_What the task requires_. Your answer should be the data below, reproduced with nothing changed.

___

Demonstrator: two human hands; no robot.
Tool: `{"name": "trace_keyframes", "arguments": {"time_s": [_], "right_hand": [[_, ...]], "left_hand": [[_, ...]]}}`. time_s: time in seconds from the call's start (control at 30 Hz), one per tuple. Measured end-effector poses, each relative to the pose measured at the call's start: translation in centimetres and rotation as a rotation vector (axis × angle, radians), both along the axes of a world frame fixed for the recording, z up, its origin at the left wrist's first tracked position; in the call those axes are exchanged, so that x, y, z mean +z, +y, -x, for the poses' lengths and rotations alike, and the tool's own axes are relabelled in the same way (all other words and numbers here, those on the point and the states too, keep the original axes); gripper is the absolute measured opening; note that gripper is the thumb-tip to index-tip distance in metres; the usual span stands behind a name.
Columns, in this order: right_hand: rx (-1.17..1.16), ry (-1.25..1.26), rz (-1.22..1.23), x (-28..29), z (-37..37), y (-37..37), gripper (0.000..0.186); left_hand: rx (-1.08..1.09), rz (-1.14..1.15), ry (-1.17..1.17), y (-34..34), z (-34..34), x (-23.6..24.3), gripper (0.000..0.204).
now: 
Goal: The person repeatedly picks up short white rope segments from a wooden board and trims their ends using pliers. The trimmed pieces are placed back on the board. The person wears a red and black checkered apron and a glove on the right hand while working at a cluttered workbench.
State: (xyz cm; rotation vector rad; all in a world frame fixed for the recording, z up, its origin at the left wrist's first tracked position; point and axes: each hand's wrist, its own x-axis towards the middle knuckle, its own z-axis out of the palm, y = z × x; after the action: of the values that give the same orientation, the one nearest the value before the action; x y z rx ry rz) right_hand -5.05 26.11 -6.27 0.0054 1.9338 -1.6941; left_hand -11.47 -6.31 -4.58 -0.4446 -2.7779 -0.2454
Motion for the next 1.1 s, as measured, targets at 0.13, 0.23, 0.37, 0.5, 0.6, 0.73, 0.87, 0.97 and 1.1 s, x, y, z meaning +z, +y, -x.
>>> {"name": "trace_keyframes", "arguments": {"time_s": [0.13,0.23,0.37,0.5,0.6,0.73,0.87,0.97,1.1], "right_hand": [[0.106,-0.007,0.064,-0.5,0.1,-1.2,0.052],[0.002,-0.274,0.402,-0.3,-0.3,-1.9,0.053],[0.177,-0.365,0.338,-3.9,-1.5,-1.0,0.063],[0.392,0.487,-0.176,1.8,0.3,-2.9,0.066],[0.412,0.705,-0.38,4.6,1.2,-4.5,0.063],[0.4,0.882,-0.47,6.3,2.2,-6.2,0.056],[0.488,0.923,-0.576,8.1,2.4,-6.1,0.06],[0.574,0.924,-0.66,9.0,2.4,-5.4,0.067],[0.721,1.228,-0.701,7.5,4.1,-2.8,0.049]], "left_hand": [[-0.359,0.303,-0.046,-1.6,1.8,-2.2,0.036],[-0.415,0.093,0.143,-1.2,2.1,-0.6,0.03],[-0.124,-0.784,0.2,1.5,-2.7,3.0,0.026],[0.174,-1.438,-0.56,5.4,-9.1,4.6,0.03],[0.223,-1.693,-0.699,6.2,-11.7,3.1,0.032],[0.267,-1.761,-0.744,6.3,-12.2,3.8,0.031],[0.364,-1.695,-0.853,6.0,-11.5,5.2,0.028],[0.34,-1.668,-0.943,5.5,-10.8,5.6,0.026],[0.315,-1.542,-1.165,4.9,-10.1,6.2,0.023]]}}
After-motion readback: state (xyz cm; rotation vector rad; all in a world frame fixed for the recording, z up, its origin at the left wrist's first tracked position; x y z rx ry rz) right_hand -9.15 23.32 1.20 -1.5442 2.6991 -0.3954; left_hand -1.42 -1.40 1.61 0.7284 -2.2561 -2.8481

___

_Answer to this problem_.
Demonstrator: two human hands; no robot.
Tool: `{"name": "trace_keyframes", "arguments": {"time_s": [_], "right_hand": [[_, ...]], "left_hand": [[_, ...]]}}`. time_s: time in seconds from the call's start (control at 30 Hz), one per tuple. Measured end-effector poses, each relative to the pose measured at the call's start: translation in centimetres and rotation as a rotation vector (axis × angle, radians), both along the axes of a world frame fixed for the recording, z up, its origin at the left wrist's first tracked position; in the call those axes are exchanged, so that x, y, z mean +z, +y, -x, for the poses' lengths and rotations alike, and the tool's own axes are relabelled in the same way (all other words and numbers here, those on the point and the states too, keep the original axes); gripper is the absolute measured opening; note that gripper is the thumb-tip to index-tip distance in metres; the usual span stands behind a name.
Columns, in this order: right_hand: rx (-1.17..1.16), ry (-1.25..1.26), rz (-1.22..1.23), x (-28..29), z (-37..37), y (-37..37), gripper (0.000..0.186); left_hand: rx (-1.08..1.09), rz (-1.14..1.15), ry (-1.17..1.17), y (-34..34), z (-34..34), x (-23.6..24.3), gripper (0.000..0.204).
now: 
Goal: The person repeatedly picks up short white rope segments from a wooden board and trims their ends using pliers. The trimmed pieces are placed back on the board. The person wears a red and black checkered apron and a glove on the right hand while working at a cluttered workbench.
State: (xyz cm; rotation vector rad; all in a world frame fixed for the recording, z up, its origin at the left wrist's first tracked position; point and axes: each hand's wrist, its own x-axis towards the middle knuckle, its own z-axis out of the palm, y = z × x; after the action: of the values that give the same orientation, the one nearest the value before the action; x y z rx ry rz) right_hand -5.05 26.11 -6.27 0.0054 1.9338 -1.6941; left_hand -11.47 -6.31 -4.58 -0.4446 -2.7779 -0.2454
Motion for the next 1.1 s, as measured, targets at 0.13, 0.23, 0.37, 0.5, 0.6, 0.73, 0.87, 0.97 and 1.1 s, x, y, z meaning +z, +y, -x.
>>> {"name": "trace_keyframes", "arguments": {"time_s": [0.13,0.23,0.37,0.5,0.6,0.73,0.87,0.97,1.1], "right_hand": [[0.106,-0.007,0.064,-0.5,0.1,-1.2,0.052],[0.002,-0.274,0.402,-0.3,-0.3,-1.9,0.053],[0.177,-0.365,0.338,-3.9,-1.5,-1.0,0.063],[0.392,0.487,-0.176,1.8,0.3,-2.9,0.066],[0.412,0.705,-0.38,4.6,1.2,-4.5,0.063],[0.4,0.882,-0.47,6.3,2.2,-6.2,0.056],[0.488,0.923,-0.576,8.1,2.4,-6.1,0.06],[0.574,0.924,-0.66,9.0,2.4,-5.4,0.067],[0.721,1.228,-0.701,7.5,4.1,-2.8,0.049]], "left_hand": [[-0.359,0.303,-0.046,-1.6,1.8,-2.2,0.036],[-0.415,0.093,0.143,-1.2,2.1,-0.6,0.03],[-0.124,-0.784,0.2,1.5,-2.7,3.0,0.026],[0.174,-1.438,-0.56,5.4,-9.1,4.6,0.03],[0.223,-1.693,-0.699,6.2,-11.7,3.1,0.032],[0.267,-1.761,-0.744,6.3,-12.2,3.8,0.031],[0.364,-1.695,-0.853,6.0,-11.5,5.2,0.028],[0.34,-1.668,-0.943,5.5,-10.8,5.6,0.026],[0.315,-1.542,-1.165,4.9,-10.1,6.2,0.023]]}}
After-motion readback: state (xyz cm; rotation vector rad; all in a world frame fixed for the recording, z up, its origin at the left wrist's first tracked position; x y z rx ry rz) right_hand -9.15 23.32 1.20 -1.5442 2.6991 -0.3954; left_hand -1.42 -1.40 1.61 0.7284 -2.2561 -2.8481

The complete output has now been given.